*WORK REQUIRED*: Report, from the records below, every line where the word "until" appears.

*GIVEN ENTRIES*:
__________________________________________________

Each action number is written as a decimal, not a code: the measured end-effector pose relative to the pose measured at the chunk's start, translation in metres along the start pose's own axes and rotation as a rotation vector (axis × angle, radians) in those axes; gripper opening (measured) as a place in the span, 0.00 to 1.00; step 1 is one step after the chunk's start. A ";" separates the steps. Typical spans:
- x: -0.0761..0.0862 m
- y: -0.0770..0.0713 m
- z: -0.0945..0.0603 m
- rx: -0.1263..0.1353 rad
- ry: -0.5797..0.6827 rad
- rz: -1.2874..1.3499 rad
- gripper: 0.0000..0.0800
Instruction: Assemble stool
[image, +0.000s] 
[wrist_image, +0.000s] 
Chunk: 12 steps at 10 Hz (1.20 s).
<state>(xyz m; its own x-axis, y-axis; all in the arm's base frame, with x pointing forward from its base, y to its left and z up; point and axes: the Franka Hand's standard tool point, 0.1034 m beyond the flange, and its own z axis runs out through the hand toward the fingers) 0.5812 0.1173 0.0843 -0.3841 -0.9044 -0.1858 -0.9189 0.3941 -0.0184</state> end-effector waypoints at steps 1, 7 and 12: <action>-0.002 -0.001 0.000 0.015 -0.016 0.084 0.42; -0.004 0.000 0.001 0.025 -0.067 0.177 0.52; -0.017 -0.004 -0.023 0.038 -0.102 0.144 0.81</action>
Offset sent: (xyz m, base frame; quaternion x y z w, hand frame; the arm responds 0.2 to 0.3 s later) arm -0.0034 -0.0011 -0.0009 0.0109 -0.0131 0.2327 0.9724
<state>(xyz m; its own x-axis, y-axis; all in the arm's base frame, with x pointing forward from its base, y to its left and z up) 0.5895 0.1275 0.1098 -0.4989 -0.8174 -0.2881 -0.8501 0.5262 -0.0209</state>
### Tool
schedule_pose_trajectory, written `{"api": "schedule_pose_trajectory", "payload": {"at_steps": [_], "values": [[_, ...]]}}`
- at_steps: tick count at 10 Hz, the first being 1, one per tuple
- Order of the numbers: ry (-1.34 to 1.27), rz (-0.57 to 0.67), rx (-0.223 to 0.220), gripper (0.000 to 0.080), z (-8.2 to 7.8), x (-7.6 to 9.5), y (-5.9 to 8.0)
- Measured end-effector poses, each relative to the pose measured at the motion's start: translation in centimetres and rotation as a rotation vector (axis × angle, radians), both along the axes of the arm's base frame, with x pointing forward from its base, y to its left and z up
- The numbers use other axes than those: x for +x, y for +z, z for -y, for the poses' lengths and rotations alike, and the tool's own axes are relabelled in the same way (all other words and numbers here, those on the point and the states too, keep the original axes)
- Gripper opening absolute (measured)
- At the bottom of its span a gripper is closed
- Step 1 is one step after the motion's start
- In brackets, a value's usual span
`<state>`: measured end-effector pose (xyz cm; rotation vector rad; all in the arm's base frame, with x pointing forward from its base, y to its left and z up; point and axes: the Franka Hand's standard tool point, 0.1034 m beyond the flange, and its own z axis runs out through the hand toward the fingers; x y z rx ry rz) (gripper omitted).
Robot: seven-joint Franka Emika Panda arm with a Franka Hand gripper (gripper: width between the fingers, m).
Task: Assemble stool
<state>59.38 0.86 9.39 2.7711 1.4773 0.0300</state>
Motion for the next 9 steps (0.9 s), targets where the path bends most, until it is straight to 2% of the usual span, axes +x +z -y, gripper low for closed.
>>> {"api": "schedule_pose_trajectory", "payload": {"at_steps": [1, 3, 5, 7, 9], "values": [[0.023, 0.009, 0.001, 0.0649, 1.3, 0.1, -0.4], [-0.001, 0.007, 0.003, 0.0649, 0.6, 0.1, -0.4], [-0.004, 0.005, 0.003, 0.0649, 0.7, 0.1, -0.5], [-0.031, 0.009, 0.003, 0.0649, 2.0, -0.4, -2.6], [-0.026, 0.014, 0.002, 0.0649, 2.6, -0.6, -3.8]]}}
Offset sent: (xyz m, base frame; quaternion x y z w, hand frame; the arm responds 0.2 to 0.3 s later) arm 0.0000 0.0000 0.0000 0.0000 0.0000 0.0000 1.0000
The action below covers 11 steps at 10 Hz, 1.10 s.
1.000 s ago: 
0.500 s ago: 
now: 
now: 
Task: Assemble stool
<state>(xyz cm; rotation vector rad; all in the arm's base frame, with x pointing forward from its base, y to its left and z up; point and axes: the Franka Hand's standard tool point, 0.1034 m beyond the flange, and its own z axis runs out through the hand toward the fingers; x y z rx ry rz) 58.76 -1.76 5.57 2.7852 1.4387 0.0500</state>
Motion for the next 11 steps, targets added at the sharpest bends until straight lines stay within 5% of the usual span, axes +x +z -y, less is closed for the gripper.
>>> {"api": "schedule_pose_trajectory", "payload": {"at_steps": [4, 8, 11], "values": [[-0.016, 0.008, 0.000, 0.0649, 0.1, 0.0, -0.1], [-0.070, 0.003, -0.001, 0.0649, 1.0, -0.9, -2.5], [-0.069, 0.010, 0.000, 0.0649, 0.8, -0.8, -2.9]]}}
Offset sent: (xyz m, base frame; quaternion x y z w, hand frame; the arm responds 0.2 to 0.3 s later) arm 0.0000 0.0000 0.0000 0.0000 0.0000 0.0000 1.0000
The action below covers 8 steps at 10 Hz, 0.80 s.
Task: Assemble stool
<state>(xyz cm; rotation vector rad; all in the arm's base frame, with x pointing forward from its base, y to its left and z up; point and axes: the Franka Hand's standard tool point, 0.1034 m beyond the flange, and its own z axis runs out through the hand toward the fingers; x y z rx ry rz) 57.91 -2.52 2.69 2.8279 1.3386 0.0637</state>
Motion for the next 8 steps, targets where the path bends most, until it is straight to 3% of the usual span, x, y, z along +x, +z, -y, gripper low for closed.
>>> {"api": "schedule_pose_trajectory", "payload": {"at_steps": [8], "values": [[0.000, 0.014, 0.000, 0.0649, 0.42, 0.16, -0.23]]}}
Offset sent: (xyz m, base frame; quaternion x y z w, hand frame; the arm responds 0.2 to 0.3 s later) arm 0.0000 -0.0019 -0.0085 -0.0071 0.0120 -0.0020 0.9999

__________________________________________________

*EXERCISE ANSWER*:
Motion for the next 9 steps (0.9 s), targets where the path bends most, until it is straight to 2% of the usual span, axes +x +z -y, gripper low for closed.
Motion for the next 11 steps, targets added at the sharpest bends until straight lines stay within 5% of the usual span, axes +x +z -y, less is closed for the gripper.
Motion for the next 8 steps, targets where the path bends most, until it is straight to 3% of the usual span, x, y, z along +x, +z, -y, gripper low for closed.

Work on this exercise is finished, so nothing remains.